對面便是京城最大的馬市,因為已經入夜,所有的店鋪都已打烊休業。
祁凰咬咬牙,朝著馬市的方位走去,用力拍響了其中一間店鋪的大門。
……
“殿下,這些人一直在窮追不舍,怎么辦?”
虎皮魚伸出腦袋,朝車窗外看了眼,他們已經繞著京城跑了一大圈,可那些該死的殺手,仍舊陰魂不散,難道他們都不會累的嗎?
漆黑一片的車廂中,容鳳靜靜坐著,雙眸緊閉,似乎對外界發生的事情,沒有絲毫感知。
“繼續走。”唇中輕輕吐出兩個字,幾乎融進了夜的死寂中。
虎皮魚縮回腦袋:“殿下,您先走,屬下帶人留下斷后。”
“再走一段。
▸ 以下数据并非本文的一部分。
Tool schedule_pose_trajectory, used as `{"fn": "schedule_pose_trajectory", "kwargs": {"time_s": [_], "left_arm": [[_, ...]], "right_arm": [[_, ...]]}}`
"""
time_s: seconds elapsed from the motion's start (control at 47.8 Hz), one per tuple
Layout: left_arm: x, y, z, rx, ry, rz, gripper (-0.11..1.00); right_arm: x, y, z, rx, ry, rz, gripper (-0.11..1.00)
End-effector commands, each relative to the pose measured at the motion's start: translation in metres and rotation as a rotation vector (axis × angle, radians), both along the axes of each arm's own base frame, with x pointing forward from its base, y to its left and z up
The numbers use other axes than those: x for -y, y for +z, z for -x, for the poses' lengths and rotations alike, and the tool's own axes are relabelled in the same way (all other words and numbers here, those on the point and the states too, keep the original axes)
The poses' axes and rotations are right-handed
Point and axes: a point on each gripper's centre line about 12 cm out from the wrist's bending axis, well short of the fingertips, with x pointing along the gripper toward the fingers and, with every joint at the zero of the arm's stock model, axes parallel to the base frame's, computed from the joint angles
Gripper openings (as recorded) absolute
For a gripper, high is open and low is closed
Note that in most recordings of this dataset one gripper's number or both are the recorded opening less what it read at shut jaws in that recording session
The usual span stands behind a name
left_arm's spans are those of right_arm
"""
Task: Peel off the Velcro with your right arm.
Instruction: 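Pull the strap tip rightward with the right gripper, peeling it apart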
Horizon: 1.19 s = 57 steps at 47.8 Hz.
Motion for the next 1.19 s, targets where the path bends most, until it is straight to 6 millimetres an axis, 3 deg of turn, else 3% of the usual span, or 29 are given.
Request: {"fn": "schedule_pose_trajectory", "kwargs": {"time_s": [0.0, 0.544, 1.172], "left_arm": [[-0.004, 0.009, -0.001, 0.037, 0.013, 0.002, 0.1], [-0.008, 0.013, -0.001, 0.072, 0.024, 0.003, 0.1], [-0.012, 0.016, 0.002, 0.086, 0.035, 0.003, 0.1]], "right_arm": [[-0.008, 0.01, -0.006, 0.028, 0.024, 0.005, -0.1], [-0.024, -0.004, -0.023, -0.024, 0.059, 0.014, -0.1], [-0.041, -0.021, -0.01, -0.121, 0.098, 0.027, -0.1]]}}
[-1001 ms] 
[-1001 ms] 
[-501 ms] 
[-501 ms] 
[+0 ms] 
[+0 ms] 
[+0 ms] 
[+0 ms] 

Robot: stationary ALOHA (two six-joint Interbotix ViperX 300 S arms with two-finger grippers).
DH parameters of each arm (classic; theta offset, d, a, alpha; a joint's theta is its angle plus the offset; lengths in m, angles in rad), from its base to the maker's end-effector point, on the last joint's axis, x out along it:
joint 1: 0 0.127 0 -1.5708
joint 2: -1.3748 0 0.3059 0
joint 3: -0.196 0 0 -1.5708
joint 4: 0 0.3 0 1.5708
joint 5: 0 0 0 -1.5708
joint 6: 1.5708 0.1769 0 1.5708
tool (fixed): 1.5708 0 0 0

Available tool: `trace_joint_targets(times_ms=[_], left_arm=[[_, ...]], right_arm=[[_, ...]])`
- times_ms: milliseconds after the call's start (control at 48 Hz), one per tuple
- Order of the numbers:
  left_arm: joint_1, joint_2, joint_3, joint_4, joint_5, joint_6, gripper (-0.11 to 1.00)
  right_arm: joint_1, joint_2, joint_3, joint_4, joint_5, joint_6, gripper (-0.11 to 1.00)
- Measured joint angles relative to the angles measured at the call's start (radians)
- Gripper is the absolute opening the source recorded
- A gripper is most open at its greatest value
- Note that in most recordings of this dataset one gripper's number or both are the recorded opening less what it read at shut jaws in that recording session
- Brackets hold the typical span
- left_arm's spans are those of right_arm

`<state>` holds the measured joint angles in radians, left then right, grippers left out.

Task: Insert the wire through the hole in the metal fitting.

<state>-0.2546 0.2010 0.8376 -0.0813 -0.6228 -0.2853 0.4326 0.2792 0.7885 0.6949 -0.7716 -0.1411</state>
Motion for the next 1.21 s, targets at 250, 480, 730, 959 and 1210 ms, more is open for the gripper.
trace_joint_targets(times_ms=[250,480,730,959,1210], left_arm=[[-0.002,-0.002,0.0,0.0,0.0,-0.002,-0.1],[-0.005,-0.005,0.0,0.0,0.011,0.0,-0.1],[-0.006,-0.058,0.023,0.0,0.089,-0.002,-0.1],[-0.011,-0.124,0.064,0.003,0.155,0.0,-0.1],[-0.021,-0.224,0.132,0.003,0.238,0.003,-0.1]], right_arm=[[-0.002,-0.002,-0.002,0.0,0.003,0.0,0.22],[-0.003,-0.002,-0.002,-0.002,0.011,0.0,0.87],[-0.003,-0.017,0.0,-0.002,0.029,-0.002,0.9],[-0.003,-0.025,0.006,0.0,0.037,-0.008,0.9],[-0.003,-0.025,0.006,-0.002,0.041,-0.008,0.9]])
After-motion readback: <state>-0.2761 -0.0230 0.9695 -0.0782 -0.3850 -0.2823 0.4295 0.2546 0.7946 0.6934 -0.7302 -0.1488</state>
”仍是清淡無比的口氣。
“為什么還要再走?”虎皮魚不理解。
“讓你走就走,哪來那多廢話?”清淡的口吻里,帶了一絲不快。
“可是殿下……”虎皮魚剛說了四個字,對上他陡然睜開的眼,硬生生將后面的話咽了回去。
不用再說了,殿下的決定,是任何人都無法動搖的,況且,殿下脾氣不好,他一旦發起火來,那是非常可怕的。
暗夜奔襲,馬車靜靜地朝著京郊之外的方向疾馳,緊隨其后的馬蹄聲,越來越近。
已經走了這么遠,他應該不會再追上來了。
真是奇怪,自己為何要做出這樣的決定?
用這種近乎于無情的方式,來保護那個少年?
他自己都有些看不懂自己了。
也許是鮫族重恩,他既然救了自己,那自己便該用同等的方式來回報他。
“殿下,您……您臉色似乎不太好……”車廂里雖然一片漆黑,但借著偶爾透射進來的月色,虎皮魚還是發現了容鳳的異常。
他沒說話,只擰緊了眉頭。
“殿下您……您該不會是……”虎皮魚想到某種可能,駭得神色大變,幾乎是驚喊出聲:“滄海有淚的毒,您還沒有完全驅除?”
他睜開眼,眼底倒映著月色,泠然冷意下藏著一絲痛苦,但聲音仍是沉潤平穩:“哪來那么多話,繼續往前走就是了。”
虎皮魚跳起來:“這怎么可以!”
起得太急,撞到了腦袋,他“哎呦”一聲,同時,一只白森森的手,從車窗外探了進來。